La Guardia di Finanza riceve i primi P-72B

Nov 27 2019
a cura di Riccardo Ferretti
Leonardo ha consegnato i primi due esemplari di un ordine per quattro moderni aerei da pattugliamento marittimo
Il primo P-72MP della Guardia di Finanza (Foto Leonardo)

La Guardia di Finanza ha ricevuto formalmente i primi due pattugliatori marittimi P-72B durante una cerimonia che ha avuto luogo il 27 novembre presso lo stabilimento della Divisione Velivoli di Leonardo di Caselle Torinese. Questi due esemplari fanno parte di un ordine complessivo del valore di circa 194 milioni di euro per 4 velivoli che sarà completato entro il 2022 a fronte di due contratti (il primo da circa 44 milioni per un singolo esemplare siglato a luglio 2018 e il secondo, da oltre 150 milioni, per i restanti tre velivoli siglato il 9 ottobre 2019).

Il P-72B e suoi sistemi

Il P-72B è una variante dell’ATR-72MP, simile al P-72A già in servizio in quattro esemplari con l’Aeronautica Militare, ed è in grado di effettuare la ricerca, l’acquisizione di informazioni (obiettivi, situazione geografica, meteorologica, posizione di contatti) sia mediante l’osservazione diretta, sia attraverso sistemi elettronici per la scoperta, la localizzazione, il riconoscimento, la classificazione, il tracciamento e l’identificazione di contatti di superficie.

L’aereo è dotato di un radar a scansione elettronica, per la localizzazione e il tracciamento di target di superficie e aerei, anche di piccole dimensioni; di una torretta elettro-ottica, con capacità ognitempo di scoperta e tracciamento dei target, e del sistema di missione ATOS (Airborne Tactical Observation and Surveillance), che gestisce i sensori del velivolo, combinando le informazioni ricevute componendo una situazione tattica complessiva e presentando i risultati agli operatori del sistema di missione nel formato più adatto.

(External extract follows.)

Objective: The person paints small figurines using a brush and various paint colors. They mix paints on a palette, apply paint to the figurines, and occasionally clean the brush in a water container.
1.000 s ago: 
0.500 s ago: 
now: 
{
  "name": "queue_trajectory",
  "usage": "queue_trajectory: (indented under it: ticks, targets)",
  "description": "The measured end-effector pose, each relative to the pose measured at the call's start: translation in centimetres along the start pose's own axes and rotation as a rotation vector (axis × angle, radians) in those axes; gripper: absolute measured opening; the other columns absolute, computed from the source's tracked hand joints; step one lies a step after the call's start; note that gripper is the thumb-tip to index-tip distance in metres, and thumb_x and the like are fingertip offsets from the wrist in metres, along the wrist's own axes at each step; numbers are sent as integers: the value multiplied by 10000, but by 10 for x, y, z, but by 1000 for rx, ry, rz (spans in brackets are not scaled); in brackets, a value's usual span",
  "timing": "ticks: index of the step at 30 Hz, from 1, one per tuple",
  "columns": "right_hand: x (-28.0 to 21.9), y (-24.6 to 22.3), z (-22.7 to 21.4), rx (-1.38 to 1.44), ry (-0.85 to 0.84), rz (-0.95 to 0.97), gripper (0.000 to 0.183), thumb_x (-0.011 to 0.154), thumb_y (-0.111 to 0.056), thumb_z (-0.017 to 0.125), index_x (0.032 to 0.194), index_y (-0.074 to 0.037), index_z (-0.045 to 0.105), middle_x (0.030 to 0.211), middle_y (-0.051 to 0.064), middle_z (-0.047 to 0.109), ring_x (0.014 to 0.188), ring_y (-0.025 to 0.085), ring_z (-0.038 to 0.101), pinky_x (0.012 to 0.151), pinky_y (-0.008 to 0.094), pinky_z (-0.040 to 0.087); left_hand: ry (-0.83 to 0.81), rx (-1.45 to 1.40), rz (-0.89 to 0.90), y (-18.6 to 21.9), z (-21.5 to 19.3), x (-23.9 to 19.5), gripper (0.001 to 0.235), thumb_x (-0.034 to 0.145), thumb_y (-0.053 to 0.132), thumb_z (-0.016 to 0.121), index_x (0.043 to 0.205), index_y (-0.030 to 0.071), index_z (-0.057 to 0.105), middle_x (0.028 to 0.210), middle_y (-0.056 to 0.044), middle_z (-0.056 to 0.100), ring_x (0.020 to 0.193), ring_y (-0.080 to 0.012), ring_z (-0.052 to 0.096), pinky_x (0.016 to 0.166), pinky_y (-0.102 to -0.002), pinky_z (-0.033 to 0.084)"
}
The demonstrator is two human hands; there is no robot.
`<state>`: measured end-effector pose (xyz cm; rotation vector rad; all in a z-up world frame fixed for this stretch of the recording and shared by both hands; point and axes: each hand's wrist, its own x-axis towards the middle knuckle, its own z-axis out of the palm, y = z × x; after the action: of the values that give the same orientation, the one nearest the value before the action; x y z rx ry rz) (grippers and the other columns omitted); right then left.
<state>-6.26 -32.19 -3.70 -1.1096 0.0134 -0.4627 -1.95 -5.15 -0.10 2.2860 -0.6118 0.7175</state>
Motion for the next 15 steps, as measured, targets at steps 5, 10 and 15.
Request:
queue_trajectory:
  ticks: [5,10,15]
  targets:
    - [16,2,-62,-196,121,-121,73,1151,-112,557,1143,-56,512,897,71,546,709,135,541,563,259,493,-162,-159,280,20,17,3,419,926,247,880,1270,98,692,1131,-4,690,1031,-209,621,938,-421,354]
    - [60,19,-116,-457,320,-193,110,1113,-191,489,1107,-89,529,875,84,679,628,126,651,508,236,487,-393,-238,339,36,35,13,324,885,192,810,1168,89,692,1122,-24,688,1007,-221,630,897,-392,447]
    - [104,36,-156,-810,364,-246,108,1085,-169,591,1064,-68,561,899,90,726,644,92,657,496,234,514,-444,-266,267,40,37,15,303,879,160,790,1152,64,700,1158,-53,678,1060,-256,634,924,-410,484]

Le consolle del sistema di missione ATOS (Foto Leonardo)
I compiti del nuovo aereo

Il P-72B è in grado di operare efficacemente sul mare a bassa e media quota, anche in vicinanza della costa, a varie latitudini, con fattori climatici anche considerevolmente differenti, indipendentemente dalle condizioni di luce.

I nuovi velivoli saranno impiegati in missioni di pattugliamento aeromarittimo e ricerca e identificazione, lotta al narcotraffico, alla pirateria, al contrabbando, e nel contrasto ad ogni tipologia di traffici illeciti che interessi le acque territoriali, utilizzando i sensori di bordo per individuare e identificare, anche in maniera discreta, obiettivi sensibili, monitorarne i comportamenti, acquisire fonti di prova, guidare l’intervento di unità navali e di pattuglie a terra.

Grazie alla sua derivazione commerciale il velivolo di Leonardo può garantire al suo equipaggio un livello di ergonomia e comfort che ne incrementano l’efficienza e l’efficacia durante le missioni che possono durare tipicamente anche più di 8 ore.